Would you output the entries below only from the line containing "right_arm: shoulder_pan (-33" through the line containing "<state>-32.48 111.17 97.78", exactly as they stand and with both ends included?

### Supplied entries
____
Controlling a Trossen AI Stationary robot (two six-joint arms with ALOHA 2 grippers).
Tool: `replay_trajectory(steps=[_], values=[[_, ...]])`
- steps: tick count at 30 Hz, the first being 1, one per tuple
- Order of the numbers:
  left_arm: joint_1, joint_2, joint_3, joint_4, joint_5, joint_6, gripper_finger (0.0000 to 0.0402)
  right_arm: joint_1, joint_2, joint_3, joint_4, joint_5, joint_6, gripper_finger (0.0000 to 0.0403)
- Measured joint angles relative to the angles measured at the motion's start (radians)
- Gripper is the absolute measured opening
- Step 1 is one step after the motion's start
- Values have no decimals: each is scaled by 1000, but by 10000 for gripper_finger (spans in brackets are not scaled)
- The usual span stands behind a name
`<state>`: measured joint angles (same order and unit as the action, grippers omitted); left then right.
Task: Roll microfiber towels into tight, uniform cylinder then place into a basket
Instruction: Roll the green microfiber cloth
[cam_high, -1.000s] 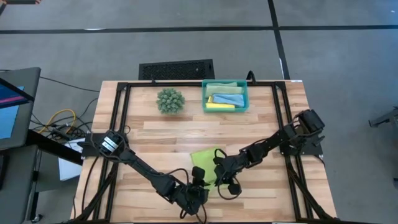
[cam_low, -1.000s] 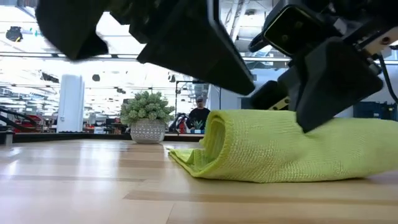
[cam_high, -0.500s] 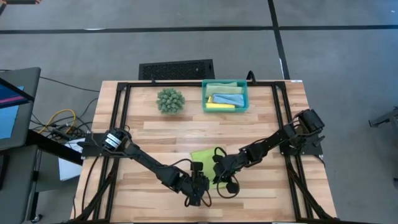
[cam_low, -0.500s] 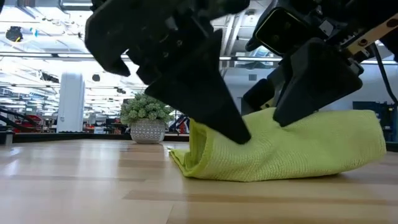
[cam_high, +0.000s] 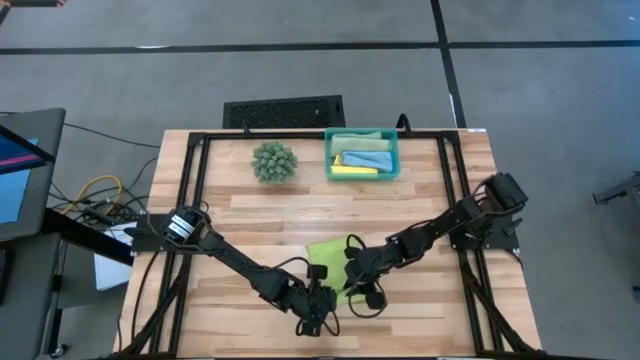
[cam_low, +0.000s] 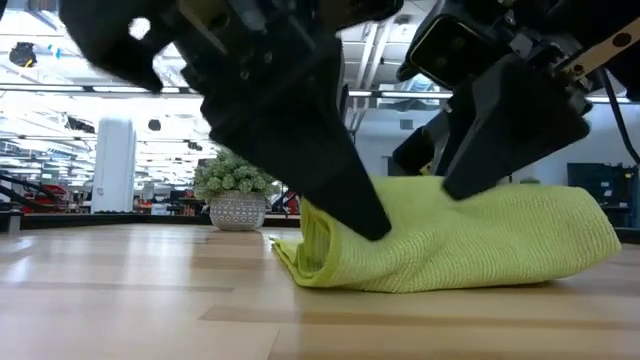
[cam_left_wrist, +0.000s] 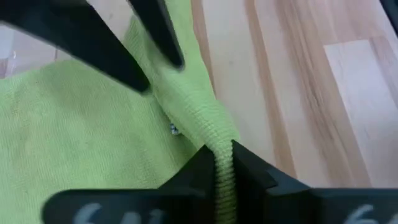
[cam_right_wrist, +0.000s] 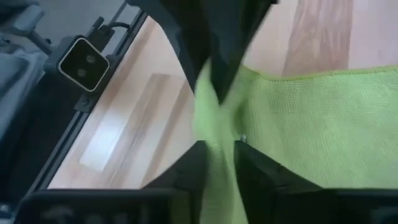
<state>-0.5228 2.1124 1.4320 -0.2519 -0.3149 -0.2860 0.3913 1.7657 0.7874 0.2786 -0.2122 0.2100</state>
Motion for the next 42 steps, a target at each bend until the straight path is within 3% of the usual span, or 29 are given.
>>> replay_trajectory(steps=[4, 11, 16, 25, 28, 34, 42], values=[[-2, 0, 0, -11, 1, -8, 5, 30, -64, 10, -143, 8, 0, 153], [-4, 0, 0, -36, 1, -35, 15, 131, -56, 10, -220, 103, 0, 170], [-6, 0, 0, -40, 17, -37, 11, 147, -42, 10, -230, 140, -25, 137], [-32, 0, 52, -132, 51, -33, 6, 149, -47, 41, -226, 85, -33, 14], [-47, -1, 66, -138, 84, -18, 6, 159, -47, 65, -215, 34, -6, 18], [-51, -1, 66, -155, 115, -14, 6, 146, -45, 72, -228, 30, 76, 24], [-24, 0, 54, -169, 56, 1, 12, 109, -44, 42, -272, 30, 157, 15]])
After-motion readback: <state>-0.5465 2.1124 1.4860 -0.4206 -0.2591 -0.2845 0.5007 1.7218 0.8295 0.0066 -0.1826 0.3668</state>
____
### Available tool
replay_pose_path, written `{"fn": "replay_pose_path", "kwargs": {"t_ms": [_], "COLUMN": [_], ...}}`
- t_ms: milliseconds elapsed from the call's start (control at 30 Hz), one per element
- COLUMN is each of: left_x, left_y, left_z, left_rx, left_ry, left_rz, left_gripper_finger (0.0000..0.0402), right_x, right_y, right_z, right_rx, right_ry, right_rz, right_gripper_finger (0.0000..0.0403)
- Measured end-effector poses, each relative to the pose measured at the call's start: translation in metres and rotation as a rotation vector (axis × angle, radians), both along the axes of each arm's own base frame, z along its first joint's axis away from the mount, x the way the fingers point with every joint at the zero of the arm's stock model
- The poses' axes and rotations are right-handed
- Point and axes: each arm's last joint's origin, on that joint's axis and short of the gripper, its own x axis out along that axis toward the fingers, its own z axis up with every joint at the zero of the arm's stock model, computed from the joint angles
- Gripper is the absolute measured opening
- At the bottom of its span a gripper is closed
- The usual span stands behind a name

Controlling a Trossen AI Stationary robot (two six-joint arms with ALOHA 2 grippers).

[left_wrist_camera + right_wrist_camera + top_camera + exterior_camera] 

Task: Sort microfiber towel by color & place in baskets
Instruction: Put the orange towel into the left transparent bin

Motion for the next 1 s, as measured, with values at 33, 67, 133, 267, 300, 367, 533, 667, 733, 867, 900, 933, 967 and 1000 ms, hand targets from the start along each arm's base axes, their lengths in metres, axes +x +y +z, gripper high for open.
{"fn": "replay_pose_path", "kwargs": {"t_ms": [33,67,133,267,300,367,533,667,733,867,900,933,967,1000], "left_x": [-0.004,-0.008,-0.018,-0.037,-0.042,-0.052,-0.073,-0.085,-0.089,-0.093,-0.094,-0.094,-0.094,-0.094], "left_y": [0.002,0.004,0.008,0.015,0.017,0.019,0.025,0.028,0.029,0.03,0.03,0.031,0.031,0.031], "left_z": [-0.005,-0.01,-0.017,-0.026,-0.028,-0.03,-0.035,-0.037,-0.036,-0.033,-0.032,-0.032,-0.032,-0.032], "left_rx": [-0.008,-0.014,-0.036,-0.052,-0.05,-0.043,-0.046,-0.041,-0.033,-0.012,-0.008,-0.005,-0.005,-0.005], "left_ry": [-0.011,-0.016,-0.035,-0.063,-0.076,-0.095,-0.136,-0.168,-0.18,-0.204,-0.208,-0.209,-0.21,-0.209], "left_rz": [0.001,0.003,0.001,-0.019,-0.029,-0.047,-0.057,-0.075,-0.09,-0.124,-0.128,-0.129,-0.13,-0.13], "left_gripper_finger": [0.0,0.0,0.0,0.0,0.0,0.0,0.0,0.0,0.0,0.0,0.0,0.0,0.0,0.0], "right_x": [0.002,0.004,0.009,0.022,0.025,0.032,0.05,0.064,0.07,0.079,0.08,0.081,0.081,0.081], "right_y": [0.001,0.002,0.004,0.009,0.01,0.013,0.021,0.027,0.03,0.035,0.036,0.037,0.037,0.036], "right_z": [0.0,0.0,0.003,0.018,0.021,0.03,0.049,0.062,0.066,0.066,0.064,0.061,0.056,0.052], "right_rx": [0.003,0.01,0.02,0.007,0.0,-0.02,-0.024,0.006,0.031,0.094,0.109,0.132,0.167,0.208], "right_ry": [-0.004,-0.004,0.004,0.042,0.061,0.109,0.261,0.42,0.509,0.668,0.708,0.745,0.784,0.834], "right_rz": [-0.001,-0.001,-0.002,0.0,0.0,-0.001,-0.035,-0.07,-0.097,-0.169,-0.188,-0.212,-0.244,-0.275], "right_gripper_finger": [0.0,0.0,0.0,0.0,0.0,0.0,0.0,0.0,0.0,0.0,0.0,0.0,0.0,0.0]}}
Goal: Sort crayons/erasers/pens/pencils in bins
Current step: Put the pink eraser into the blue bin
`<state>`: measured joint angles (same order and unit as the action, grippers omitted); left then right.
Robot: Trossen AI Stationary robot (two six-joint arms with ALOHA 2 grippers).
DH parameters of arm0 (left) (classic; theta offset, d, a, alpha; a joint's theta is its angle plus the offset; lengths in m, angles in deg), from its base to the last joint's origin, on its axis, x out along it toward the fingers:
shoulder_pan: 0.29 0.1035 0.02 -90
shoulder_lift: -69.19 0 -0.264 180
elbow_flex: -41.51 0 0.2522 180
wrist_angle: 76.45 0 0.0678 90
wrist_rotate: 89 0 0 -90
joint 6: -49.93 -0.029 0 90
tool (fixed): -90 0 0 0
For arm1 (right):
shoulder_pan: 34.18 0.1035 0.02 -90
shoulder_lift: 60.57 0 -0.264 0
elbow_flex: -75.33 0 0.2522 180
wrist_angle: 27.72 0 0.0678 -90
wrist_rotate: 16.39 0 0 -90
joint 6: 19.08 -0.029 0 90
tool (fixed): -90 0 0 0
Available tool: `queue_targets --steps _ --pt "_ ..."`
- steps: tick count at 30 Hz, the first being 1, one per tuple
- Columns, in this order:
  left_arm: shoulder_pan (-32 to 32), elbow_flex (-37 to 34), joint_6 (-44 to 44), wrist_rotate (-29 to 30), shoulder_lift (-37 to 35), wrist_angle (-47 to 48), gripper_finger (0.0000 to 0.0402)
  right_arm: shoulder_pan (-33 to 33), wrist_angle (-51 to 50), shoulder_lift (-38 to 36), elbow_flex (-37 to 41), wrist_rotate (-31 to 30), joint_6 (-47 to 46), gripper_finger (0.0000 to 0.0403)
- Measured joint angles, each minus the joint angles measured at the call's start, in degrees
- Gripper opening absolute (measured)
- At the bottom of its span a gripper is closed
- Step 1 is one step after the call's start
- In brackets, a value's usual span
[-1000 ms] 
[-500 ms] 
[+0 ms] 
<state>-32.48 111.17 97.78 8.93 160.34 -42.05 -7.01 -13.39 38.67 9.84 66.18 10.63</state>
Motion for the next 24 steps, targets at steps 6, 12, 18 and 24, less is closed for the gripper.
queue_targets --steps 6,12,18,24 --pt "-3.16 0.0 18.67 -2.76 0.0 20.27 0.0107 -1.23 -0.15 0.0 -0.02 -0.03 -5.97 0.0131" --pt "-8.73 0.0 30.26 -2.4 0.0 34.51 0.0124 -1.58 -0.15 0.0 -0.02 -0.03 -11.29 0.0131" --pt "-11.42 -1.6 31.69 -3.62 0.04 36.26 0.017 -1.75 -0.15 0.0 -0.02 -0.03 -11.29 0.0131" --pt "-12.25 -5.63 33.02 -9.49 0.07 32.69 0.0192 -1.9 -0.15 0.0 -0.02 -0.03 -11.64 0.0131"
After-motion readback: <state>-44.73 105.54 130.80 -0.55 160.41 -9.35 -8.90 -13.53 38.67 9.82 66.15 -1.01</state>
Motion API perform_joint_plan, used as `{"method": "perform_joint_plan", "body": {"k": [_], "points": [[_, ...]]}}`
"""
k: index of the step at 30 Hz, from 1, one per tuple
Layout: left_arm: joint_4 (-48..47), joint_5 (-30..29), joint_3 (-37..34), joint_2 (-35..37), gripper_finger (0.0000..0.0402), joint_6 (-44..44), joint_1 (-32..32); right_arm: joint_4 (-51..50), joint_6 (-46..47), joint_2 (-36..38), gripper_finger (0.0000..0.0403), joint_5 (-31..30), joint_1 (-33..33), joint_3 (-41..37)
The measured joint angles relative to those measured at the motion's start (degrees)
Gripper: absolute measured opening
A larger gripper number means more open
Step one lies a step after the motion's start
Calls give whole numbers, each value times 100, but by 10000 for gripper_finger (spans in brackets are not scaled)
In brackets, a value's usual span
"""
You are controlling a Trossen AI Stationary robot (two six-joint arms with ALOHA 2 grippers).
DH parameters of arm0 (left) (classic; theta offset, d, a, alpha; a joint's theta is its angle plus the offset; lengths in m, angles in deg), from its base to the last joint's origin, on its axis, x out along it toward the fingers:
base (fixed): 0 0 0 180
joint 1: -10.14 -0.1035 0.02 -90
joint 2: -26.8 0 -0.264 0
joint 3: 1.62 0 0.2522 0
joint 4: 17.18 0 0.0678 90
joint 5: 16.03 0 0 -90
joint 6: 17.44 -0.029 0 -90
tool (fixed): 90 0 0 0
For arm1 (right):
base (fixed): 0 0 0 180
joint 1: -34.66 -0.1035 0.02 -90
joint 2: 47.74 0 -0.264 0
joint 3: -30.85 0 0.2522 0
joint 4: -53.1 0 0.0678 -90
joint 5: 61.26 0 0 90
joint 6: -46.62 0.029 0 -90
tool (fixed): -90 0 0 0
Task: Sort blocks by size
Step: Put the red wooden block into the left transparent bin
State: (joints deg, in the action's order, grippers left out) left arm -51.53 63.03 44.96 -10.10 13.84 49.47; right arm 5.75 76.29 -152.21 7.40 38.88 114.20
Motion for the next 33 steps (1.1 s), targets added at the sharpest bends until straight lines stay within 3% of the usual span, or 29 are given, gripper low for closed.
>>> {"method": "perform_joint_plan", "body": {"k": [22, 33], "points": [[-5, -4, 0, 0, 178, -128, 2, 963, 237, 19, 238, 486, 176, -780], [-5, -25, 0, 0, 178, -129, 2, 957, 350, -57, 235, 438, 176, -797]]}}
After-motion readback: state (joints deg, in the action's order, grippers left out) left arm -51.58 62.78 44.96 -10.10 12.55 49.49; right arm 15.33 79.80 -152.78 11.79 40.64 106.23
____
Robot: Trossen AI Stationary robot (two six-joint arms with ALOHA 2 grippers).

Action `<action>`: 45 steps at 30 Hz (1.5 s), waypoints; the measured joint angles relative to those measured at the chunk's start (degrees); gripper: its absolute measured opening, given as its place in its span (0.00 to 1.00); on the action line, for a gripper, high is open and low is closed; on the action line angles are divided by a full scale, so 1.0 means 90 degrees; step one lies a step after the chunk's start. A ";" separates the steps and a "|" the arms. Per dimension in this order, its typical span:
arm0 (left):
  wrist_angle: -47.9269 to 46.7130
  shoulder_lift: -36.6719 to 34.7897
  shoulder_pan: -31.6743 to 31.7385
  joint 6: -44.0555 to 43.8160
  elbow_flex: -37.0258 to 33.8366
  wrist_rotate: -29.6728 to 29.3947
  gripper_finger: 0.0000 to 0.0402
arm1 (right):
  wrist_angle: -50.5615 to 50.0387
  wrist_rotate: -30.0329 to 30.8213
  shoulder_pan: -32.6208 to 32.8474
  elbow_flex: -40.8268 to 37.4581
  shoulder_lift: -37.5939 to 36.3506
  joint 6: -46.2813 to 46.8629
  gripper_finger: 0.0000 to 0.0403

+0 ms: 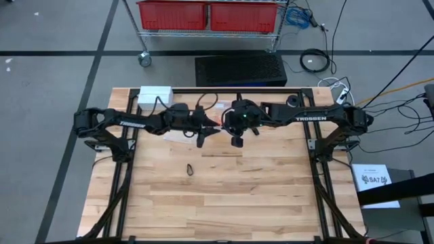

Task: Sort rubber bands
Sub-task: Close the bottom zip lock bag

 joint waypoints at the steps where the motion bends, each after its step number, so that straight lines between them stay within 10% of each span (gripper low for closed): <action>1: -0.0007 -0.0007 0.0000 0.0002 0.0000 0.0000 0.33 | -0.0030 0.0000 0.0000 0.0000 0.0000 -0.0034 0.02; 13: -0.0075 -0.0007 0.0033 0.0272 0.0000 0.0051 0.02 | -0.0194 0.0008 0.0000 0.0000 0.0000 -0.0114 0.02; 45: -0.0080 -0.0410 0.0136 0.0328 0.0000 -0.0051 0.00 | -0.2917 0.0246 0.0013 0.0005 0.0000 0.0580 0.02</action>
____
### Answer for this exercise
  right_arm: shoulder_pan (-33 to 33), wrist_angle (-51 to 50), shoulder_lift (-38 to 36), elbow_flex (-37 to 41), wrist_rotate (-31 to 30), joint_6 (-47 to 46), gripper_finger (0.0000 to 0.0403)
- Measured joint angles, each minus the joint angles measured at the call's start, in degrees
- Gripper opening absolute (measured)
- At the bottom of its span a gripper is closed
- Step 1 is one step after the call's start
- In brackets, a value's usual span
[-1000 ms] 
[-500 ms] 
[+0 ms] 
<state>-32.48 111.17 97.78 8.93 160.34 -42.05 -7.01 -13.39 38.67 9.84 66.18 10.63</state>

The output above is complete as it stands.